Welche Rechte haben ich, wenn Kunden Ihre Aufträge stornieren?
Verträge, die geschlossen werden, sind zu erfüllen. Von diesem Grundsatz gibt es jedoch in der Praxis zahlreiche Ausnahmen:
Vertragliche Vereinbarungen zur Beendigung
Verträge sollten dahingehend überprüft werden, ob dem jeweiligen Vertragspartner ein besonderes Kündigungsrecht zusteht und ob die Voraussetzungen einer solchen Kündigung vorliegen.
Verbraucherverträge
Verbraucher dürfen Verträge innerhalb von zwei Wochen widerrufen, wenn der Vertrag am Telefon, per E-Mail oder außerhalb der Geschäftsräume geschlossen wurde.

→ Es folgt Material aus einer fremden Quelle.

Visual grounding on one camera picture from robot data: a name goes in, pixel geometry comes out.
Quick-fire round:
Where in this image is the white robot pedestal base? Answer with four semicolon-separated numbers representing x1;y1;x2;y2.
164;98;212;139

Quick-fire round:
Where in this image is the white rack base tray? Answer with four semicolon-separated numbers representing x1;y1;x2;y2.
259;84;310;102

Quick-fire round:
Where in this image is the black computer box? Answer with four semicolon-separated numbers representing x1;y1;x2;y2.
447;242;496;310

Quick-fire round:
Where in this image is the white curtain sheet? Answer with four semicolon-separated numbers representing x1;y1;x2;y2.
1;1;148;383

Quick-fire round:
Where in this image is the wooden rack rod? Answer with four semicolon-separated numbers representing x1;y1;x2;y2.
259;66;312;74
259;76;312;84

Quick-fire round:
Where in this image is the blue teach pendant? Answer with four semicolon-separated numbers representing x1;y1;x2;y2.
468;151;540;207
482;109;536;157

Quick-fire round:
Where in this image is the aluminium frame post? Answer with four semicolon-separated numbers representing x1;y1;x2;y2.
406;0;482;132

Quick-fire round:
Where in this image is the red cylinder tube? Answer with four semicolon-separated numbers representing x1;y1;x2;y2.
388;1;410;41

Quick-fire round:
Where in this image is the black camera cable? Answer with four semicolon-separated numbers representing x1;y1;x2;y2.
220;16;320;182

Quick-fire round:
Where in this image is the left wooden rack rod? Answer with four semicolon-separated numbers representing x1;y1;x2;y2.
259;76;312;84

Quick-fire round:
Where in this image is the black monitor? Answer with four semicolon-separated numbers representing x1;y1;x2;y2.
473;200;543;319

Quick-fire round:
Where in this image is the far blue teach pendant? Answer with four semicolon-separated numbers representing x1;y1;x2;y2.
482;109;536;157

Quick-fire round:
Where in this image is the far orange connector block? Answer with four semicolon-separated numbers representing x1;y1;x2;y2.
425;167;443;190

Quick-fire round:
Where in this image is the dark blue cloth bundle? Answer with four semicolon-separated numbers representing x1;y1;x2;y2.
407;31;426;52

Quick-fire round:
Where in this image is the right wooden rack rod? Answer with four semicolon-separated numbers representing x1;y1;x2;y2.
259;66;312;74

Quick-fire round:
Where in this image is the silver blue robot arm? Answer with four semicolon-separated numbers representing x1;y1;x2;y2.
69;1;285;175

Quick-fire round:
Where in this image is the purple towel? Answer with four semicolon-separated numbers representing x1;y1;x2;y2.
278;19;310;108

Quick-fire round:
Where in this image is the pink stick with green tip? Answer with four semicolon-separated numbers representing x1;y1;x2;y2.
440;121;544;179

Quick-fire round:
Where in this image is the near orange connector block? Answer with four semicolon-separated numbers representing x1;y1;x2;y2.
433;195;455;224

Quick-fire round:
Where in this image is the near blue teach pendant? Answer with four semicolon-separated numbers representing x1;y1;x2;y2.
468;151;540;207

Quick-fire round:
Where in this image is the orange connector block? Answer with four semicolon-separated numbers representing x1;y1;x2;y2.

Wegfall der Geschäftsgrundlage
Ändern sich die Umstände nach Vertragsschluss schwerwiegend und hätten die Parteien den Vertrag nicht oder mit anderem Inhalt geschlossen, wenn sie diese Veränderung vorausgesehen hätten, können entweder Anpassungen oder die Aufhebung des Vertrags verlangt werden, wenn das Festhalten am Vertrag unzumutbar ist.
Beispiel: Wurde ein Handwerksbetrieb beauftragt, die Elektronik an einem Messestand einzubauen, und findet die Messe aufgrund behördlicher Maßgaben nicht statt, ist es dem Auftraggeber (Messestandunterhalter) kaum zumutbar, an dem Vertrag festzuhalten.
Wird ein solcher Vertrag gekündigt oder aufgehoben, sind die Vertragsparteien so zu behandeln, als wäre der Vertrag nie geschlossen worden. Bereits ausgehändigte Waren sind zurückzugeben, Leistungen, die bereits erbracht wurden, sind zu vergüten.